_EXERCISE DIRECTIONS_
Filter the entries down to the lines holding "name", then copy those lines.

(Data excerpts)

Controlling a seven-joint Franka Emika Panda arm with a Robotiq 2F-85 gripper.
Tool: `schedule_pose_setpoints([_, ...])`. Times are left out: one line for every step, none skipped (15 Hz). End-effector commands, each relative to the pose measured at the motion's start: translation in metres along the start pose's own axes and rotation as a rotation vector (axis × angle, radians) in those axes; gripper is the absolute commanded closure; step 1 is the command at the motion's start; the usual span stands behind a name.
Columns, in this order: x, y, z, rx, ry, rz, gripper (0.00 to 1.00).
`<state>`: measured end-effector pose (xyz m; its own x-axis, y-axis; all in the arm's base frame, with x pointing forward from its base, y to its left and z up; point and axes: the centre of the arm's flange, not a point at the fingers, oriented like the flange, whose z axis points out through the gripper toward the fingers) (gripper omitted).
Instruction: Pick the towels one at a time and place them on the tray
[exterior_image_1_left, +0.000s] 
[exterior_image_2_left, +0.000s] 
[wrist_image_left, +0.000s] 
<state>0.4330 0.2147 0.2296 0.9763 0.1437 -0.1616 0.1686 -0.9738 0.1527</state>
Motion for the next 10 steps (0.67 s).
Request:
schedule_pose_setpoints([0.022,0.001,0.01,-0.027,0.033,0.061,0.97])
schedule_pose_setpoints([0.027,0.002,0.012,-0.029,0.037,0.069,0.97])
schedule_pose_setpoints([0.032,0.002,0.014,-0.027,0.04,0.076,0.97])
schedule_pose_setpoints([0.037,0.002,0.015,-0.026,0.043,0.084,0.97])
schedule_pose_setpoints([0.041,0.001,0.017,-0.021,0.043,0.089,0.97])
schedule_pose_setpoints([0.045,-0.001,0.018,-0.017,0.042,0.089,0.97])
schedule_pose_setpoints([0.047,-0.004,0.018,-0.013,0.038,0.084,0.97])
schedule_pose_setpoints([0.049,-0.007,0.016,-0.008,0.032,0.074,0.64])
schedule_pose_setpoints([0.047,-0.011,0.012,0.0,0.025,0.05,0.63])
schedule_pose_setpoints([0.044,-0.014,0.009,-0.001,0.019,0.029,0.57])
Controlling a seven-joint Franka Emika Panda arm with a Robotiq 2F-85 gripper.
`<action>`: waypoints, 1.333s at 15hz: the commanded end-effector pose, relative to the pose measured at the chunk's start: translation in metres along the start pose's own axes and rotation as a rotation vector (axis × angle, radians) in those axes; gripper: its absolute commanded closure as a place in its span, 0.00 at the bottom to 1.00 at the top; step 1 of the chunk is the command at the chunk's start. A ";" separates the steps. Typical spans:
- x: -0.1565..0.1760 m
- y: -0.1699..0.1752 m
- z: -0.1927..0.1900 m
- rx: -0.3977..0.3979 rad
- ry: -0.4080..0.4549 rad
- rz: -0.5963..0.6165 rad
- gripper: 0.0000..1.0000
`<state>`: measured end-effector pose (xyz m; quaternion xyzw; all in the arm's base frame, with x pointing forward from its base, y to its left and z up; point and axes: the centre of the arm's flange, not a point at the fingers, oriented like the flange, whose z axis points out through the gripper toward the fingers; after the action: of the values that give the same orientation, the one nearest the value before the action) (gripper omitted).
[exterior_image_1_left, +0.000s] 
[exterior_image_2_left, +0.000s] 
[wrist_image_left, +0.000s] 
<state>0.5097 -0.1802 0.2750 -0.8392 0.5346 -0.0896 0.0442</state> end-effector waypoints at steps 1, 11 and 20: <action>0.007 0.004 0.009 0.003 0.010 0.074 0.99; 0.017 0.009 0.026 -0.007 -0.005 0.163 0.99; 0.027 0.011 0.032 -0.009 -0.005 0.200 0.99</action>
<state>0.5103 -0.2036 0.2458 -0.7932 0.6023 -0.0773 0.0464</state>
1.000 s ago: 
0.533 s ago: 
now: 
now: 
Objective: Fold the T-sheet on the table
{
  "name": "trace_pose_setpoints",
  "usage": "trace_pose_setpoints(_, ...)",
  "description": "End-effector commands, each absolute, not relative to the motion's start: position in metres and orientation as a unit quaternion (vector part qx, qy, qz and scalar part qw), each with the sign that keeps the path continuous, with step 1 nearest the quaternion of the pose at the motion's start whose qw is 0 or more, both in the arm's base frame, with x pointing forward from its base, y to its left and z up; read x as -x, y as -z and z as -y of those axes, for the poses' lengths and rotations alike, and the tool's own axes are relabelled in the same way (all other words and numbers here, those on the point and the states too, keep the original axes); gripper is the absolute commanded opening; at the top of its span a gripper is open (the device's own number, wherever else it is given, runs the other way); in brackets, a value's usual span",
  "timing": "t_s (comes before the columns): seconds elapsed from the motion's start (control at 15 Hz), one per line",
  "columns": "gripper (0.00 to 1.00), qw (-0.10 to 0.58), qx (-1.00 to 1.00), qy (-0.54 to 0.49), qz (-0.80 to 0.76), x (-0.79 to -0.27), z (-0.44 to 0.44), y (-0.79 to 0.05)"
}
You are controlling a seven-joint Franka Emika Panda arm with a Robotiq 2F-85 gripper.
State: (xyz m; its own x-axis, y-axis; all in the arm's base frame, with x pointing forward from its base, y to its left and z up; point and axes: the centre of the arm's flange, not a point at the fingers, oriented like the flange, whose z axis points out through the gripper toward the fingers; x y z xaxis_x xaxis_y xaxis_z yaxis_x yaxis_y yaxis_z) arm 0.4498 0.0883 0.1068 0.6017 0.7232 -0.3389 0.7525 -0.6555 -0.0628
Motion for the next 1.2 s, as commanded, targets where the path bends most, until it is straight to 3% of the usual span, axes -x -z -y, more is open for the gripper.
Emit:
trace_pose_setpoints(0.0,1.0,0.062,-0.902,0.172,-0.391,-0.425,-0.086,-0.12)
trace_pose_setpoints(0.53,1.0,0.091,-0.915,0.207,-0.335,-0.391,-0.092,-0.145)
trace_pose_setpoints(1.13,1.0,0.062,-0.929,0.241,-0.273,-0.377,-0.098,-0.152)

_YOUR SOLUTION_
Tool: `schedule_pose_setpoints([_, ...])`. Times are left out: one line for every step, none skipped (15 Hz). End-effector commands, each relative to the pose measured at the motion's start: translation in metres along the start pose's own axes and rotation as a rotation vector (axis × angle, radians) in those axes; gripper is the absolute commanded closure; step 1 is the command at the motion's start; the usual span stands behind a name.
  "name": "trace_pose_setpoints",

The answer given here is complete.